• WHAT YOU SHOULD DO
Among the lines of the data, copy those that hold "teal".

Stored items
________________
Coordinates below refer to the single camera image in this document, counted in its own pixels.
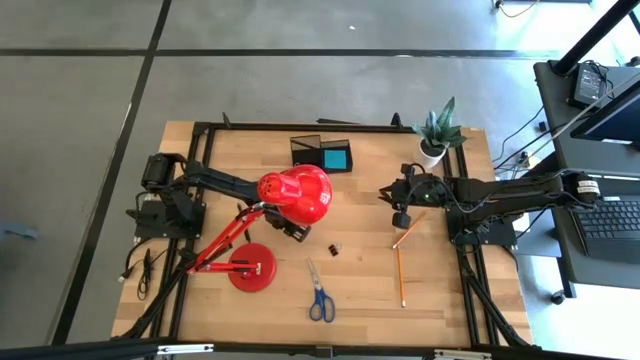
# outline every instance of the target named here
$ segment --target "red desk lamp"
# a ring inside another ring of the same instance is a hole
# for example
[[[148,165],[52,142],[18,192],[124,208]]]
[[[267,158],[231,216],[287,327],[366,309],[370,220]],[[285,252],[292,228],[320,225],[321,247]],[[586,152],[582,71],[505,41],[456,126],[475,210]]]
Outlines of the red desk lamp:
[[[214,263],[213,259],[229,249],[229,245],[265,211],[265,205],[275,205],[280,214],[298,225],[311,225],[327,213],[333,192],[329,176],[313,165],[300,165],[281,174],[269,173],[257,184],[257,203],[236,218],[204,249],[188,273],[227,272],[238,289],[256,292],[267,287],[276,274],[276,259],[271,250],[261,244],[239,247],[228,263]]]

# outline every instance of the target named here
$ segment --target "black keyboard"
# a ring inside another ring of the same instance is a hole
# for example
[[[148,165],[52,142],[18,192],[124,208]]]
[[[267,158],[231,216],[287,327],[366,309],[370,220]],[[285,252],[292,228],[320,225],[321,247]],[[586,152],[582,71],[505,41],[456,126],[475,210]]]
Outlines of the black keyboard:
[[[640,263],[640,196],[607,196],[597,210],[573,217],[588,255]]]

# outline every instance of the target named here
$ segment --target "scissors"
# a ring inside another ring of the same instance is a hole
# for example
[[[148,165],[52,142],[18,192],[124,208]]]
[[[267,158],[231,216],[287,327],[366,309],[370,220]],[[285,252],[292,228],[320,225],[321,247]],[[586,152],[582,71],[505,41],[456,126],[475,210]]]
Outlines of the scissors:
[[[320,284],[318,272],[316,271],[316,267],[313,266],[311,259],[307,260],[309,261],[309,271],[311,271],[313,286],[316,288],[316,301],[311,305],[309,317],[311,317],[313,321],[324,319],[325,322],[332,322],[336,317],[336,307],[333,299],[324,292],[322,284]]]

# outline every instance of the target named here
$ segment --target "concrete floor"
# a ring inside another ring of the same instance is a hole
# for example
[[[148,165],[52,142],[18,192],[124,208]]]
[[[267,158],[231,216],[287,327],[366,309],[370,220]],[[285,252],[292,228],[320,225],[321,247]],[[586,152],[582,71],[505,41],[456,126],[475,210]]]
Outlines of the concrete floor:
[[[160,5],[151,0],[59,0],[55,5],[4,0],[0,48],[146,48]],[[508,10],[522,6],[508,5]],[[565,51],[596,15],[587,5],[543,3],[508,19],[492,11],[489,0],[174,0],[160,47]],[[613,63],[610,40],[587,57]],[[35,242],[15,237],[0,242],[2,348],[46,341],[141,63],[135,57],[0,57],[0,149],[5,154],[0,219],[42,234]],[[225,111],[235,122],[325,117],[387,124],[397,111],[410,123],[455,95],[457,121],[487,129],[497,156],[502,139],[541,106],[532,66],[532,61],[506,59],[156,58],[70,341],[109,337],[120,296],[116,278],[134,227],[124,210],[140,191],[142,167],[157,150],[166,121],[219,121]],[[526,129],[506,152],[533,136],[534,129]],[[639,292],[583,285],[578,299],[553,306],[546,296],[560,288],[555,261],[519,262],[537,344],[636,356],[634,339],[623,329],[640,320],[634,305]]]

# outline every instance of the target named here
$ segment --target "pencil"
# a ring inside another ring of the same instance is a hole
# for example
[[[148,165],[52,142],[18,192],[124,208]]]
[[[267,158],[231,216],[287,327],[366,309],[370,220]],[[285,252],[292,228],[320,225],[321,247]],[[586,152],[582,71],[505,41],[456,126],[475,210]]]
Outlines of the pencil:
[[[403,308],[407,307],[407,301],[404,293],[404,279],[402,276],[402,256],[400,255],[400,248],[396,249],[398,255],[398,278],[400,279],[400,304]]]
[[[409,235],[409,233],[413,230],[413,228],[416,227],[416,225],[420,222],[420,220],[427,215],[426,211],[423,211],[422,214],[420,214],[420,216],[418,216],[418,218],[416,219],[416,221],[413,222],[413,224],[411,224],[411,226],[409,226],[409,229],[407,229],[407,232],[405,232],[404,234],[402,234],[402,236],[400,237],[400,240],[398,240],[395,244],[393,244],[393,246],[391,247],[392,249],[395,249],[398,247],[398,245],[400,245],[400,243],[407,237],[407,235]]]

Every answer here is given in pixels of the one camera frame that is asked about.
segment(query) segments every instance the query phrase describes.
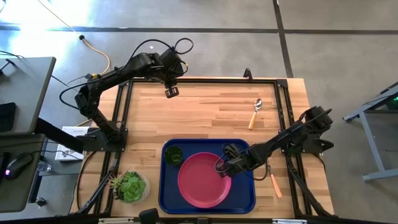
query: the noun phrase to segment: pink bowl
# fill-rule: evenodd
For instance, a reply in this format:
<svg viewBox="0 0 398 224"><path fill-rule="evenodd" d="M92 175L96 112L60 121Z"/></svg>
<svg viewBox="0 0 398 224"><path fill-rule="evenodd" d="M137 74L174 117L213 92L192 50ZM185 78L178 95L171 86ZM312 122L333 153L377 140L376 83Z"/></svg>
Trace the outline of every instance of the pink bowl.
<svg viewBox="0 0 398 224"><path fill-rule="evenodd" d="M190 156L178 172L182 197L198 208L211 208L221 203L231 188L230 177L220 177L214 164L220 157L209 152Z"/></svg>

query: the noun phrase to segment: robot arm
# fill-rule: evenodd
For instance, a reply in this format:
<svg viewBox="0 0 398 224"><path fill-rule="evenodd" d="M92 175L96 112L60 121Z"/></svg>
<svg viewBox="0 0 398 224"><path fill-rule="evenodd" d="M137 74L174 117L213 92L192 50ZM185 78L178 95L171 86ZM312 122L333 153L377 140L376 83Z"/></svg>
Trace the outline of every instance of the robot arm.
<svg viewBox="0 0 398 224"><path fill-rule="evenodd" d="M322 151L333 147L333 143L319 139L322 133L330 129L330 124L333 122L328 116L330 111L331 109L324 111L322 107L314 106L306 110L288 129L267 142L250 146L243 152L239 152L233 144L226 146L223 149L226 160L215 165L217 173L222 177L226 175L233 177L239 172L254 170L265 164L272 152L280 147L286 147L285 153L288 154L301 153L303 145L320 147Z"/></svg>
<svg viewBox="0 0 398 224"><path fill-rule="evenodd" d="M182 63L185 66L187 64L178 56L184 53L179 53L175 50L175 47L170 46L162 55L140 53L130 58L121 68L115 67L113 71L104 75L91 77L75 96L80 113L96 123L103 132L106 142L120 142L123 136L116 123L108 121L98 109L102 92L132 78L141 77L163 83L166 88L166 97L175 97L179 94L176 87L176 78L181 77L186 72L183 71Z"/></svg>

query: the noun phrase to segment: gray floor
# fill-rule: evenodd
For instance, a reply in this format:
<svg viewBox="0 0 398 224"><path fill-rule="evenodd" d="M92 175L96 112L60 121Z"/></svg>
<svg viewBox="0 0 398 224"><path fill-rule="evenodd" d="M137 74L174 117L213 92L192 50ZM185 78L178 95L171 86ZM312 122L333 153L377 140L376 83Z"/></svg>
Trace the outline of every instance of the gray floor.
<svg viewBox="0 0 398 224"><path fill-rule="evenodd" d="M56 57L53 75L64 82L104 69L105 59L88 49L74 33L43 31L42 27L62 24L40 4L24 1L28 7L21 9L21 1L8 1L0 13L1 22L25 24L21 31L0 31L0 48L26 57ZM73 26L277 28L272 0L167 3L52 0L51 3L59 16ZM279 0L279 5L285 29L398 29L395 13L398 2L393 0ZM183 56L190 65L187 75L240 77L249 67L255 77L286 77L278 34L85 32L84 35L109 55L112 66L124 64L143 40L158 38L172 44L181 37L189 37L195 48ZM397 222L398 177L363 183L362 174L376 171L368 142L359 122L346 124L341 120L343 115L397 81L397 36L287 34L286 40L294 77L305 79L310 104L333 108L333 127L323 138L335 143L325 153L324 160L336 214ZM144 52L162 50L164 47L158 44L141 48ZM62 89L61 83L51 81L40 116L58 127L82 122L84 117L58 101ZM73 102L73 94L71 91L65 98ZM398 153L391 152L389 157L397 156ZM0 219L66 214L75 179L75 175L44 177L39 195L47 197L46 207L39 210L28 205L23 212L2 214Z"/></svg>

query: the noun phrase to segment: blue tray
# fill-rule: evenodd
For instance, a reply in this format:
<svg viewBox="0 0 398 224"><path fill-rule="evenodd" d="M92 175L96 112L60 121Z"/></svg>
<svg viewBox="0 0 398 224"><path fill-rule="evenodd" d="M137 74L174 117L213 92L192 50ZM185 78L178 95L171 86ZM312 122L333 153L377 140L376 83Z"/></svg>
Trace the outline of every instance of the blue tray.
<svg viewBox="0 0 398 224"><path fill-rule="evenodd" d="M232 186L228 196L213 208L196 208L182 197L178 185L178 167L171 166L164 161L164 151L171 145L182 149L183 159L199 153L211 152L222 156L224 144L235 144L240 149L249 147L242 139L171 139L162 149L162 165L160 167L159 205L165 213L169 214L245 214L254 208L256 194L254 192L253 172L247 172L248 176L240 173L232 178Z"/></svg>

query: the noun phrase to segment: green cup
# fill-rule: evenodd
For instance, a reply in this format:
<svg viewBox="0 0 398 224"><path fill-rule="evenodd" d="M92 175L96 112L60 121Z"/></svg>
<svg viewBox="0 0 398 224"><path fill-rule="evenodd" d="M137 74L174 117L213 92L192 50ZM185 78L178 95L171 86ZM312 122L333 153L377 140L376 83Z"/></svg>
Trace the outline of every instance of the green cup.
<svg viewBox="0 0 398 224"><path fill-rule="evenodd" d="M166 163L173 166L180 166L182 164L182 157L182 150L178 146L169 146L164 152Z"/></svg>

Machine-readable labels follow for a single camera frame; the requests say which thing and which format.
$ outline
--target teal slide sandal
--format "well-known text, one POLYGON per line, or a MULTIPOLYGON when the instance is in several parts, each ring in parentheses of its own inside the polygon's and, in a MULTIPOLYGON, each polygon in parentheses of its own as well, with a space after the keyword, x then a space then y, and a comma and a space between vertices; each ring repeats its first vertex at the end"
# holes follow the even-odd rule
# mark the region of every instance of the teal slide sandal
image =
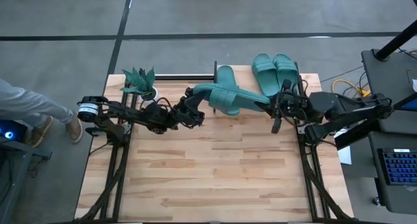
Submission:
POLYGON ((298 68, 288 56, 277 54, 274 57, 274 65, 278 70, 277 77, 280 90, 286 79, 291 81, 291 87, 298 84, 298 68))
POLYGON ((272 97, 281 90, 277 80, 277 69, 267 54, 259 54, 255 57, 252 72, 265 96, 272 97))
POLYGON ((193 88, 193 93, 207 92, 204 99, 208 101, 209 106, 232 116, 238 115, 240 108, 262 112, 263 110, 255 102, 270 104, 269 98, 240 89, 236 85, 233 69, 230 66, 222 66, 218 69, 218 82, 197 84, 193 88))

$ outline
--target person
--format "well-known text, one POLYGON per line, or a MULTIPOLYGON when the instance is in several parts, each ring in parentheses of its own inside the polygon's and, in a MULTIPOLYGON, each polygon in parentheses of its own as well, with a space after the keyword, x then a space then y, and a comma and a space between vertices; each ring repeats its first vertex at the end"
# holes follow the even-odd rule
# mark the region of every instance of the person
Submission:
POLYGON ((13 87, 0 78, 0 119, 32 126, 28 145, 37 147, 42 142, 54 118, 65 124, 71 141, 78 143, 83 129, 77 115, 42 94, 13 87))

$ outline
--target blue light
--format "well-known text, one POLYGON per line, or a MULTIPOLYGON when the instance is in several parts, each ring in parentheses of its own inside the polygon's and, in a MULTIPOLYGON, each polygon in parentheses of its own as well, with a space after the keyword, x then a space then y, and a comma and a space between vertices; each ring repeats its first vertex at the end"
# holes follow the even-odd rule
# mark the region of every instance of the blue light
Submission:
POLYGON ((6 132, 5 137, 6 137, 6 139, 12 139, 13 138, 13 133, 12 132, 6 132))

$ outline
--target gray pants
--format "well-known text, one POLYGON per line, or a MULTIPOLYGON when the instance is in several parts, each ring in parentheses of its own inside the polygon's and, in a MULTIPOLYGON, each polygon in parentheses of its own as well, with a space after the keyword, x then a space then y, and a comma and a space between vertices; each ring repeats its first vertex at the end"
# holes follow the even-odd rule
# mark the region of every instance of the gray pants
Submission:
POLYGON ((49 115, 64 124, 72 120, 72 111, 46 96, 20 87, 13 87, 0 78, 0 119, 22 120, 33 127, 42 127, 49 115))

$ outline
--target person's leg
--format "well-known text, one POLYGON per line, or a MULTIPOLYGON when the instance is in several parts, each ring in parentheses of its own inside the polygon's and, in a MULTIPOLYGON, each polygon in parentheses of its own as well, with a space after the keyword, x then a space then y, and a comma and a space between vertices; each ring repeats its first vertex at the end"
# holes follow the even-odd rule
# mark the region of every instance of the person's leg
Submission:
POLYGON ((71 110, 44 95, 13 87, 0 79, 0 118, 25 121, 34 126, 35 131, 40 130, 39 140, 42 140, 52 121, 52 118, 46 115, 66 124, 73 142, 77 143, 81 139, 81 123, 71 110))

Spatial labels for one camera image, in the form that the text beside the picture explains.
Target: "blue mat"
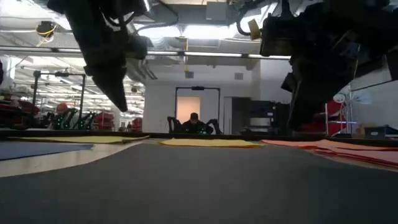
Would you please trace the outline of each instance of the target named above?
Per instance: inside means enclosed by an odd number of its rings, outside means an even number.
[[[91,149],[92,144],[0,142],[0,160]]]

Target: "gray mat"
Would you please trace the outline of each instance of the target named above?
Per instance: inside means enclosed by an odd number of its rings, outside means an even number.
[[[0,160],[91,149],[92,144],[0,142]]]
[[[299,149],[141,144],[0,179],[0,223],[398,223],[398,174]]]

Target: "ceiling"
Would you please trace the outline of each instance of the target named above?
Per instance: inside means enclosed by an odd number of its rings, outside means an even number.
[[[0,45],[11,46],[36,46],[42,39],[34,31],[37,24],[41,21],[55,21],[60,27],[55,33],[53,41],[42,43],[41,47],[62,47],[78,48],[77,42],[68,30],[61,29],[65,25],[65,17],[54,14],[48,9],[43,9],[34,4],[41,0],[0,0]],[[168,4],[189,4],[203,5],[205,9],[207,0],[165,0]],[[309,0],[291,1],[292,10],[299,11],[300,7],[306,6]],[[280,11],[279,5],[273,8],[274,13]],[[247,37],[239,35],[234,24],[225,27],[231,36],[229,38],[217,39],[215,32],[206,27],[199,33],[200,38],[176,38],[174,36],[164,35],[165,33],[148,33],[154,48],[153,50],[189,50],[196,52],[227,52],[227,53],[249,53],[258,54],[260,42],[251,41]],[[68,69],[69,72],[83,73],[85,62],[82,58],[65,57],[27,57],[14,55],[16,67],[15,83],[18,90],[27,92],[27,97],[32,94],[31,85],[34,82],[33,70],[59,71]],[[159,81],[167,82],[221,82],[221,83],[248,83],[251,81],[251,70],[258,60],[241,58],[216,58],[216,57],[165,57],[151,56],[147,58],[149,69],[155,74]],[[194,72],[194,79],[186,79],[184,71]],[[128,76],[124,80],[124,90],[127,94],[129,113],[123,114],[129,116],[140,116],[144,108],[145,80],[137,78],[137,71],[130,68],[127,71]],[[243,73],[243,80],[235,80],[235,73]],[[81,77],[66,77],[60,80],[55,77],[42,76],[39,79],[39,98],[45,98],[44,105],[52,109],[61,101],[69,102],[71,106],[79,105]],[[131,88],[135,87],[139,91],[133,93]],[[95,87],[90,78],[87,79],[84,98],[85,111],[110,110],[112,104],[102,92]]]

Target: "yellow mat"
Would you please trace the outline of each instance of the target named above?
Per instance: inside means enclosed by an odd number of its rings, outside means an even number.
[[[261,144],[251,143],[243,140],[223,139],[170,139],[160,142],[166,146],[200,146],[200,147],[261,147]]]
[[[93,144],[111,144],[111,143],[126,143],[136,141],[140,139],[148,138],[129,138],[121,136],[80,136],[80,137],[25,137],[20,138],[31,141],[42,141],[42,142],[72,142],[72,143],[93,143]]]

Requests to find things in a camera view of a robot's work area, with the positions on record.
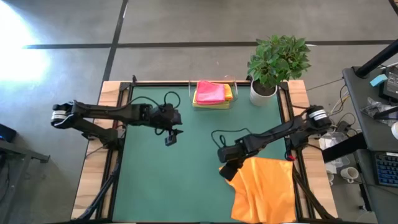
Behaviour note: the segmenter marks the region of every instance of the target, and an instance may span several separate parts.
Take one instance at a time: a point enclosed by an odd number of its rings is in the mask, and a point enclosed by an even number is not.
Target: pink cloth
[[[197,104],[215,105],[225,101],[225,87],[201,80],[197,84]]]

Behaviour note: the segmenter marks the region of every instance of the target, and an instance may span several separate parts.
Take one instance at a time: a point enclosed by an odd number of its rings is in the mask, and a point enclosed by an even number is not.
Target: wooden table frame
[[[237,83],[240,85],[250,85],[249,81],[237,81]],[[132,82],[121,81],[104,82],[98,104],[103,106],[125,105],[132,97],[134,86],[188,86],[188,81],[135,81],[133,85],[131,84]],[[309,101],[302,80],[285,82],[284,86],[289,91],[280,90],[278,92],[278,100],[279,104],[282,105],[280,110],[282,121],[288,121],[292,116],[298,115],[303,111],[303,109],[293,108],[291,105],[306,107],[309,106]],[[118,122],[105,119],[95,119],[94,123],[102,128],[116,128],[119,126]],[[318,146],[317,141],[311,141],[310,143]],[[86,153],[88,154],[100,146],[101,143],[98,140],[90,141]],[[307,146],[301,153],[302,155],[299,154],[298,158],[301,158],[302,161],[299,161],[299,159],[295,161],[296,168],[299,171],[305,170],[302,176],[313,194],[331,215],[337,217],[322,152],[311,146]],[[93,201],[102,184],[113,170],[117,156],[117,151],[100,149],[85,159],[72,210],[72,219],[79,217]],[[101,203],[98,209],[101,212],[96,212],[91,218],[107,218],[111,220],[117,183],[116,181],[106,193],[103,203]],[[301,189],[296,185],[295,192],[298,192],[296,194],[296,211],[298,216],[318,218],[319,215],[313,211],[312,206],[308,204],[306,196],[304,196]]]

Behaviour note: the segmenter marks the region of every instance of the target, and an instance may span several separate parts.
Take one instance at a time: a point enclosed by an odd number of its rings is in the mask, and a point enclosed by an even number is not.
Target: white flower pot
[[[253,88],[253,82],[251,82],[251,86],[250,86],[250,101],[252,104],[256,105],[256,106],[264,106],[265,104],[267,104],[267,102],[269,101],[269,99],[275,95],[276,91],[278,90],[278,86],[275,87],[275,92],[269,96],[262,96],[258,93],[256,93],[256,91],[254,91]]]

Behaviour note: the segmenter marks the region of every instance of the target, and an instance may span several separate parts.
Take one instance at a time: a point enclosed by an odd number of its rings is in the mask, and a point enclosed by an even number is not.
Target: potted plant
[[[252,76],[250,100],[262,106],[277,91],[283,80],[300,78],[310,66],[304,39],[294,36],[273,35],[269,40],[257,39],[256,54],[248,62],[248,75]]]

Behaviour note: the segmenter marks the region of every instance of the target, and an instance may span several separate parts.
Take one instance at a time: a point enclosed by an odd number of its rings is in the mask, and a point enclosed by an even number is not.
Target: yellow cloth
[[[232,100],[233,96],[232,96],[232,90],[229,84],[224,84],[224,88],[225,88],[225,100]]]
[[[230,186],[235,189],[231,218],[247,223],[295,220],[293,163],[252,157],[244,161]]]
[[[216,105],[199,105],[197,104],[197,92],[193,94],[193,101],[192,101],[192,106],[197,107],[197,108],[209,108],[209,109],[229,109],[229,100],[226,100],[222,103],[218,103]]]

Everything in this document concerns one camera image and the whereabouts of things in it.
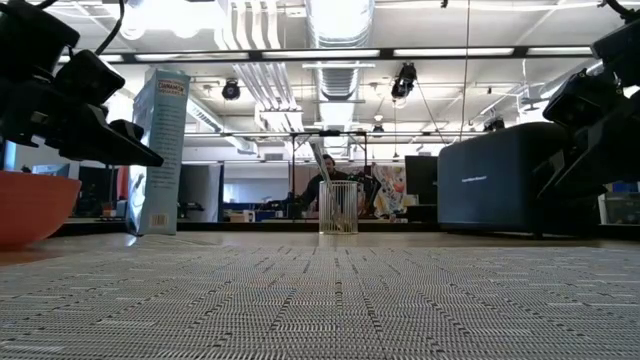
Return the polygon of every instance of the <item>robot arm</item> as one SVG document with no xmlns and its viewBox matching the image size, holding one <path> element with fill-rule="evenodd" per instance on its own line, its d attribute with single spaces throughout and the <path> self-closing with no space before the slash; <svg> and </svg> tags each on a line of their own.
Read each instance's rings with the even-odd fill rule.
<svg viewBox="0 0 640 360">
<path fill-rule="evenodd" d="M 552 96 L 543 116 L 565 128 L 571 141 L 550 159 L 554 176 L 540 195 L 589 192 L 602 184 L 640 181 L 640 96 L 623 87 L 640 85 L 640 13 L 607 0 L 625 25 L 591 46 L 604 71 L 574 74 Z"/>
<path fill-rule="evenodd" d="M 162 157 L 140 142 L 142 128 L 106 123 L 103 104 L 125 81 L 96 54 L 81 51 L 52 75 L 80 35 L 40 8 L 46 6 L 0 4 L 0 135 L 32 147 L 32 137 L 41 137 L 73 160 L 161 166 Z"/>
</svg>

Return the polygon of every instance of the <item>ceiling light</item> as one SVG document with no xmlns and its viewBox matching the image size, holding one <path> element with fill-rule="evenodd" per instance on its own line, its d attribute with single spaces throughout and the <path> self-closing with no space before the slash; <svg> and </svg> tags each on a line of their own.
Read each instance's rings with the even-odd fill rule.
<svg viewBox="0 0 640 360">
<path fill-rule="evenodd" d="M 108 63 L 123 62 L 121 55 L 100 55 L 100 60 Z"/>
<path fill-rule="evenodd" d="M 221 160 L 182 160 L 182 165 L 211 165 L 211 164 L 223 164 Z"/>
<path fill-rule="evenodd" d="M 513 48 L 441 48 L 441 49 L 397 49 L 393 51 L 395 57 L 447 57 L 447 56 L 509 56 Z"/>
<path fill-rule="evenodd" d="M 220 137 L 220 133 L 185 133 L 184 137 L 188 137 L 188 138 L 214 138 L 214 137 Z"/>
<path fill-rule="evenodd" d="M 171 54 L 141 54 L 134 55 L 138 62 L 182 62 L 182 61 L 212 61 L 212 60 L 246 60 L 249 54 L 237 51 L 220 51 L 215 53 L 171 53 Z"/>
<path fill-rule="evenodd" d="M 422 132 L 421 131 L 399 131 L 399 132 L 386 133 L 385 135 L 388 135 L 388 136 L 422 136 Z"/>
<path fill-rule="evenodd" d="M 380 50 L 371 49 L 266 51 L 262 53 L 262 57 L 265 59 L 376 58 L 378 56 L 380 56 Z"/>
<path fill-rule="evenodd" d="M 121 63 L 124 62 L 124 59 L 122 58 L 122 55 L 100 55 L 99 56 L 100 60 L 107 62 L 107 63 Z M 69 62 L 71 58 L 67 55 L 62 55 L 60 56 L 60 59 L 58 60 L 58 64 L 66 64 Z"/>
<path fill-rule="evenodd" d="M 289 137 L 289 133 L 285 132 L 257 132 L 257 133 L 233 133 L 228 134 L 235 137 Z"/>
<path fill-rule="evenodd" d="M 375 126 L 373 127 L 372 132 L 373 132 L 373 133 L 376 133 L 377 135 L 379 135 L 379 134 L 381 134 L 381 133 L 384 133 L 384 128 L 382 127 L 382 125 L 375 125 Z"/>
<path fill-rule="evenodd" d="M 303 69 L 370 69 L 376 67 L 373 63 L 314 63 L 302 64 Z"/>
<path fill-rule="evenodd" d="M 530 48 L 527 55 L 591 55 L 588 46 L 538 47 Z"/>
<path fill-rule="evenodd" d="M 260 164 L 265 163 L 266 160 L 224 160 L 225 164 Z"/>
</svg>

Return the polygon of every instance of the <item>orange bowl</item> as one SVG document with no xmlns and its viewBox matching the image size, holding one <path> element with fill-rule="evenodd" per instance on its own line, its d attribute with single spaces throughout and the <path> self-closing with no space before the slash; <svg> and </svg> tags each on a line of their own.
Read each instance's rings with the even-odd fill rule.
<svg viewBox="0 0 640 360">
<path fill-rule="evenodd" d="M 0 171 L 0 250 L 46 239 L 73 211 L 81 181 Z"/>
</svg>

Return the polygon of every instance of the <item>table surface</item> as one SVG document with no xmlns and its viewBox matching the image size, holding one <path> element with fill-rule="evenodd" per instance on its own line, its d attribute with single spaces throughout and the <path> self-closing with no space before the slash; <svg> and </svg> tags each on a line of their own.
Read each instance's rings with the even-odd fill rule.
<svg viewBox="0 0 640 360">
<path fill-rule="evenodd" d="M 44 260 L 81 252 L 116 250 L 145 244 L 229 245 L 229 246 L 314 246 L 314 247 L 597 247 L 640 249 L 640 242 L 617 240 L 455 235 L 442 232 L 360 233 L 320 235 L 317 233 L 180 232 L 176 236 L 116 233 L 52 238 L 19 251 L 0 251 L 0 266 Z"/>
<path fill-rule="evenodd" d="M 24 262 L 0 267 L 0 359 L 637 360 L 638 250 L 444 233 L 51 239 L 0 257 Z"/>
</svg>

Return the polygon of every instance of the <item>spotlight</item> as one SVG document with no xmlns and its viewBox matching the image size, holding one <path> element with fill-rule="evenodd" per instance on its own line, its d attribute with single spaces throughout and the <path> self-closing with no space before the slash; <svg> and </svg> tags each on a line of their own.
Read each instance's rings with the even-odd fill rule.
________________
• REPLY
--target teal slide sandal
# mark the region of every instance of the teal slide sandal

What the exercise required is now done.